START Input material

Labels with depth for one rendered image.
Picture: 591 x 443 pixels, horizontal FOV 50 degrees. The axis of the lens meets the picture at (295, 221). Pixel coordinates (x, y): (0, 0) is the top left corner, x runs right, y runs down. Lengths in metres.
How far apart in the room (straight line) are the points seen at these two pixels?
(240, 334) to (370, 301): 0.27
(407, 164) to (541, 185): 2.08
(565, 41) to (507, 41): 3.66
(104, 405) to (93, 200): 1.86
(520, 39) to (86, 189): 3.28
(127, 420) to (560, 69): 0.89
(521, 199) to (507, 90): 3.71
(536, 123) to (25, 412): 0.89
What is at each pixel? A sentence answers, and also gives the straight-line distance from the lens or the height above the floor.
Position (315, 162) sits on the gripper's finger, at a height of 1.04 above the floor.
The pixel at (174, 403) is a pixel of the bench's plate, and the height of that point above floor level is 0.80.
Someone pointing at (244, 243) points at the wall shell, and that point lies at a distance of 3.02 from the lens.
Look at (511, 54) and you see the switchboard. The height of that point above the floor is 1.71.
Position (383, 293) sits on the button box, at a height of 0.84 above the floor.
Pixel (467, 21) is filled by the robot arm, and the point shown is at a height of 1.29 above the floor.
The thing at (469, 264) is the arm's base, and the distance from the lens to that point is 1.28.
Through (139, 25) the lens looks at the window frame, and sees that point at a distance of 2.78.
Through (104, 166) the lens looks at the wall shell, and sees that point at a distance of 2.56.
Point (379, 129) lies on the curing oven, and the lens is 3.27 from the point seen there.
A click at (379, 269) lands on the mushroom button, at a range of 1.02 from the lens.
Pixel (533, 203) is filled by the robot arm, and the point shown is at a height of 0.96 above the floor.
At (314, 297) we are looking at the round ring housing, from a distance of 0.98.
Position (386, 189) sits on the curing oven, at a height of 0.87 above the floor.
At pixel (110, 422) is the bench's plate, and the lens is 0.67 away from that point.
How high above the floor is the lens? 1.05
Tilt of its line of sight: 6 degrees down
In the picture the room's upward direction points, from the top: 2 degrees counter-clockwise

END Input material

> Your assignment:
Take the line containing "Position (383, 293)" and each line after it up to the last line of the listing, and print them exactly.

> Response area:
Position (383, 293) sits on the button box, at a height of 0.84 above the floor.
Pixel (467, 21) is filled by the robot arm, and the point shown is at a height of 1.29 above the floor.
The thing at (469, 264) is the arm's base, and the distance from the lens to that point is 1.28.
Through (139, 25) the lens looks at the window frame, and sees that point at a distance of 2.78.
Through (104, 166) the lens looks at the wall shell, and sees that point at a distance of 2.56.
Point (379, 129) lies on the curing oven, and the lens is 3.27 from the point seen there.
A click at (379, 269) lands on the mushroom button, at a range of 1.02 from the lens.
Pixel (533, 203) is filled by the robot arm, and the point shown is at a height of 0.96 above the floor.
At (314, 297) we are looking at the round ring housing, from a distance of 0.98.
Position (386, 189) sits on the curing oven, at a height of 0.87 above the floor.
At pixel (110, 422) is the bench's plate, and the lens is 0.67 away from that point.
How high above the floor is the lens? 1.05
Tilt of its line of sight: 6 degrees down
In the picture the room's upward direction points, from the top: 2 degrees counter-clockwise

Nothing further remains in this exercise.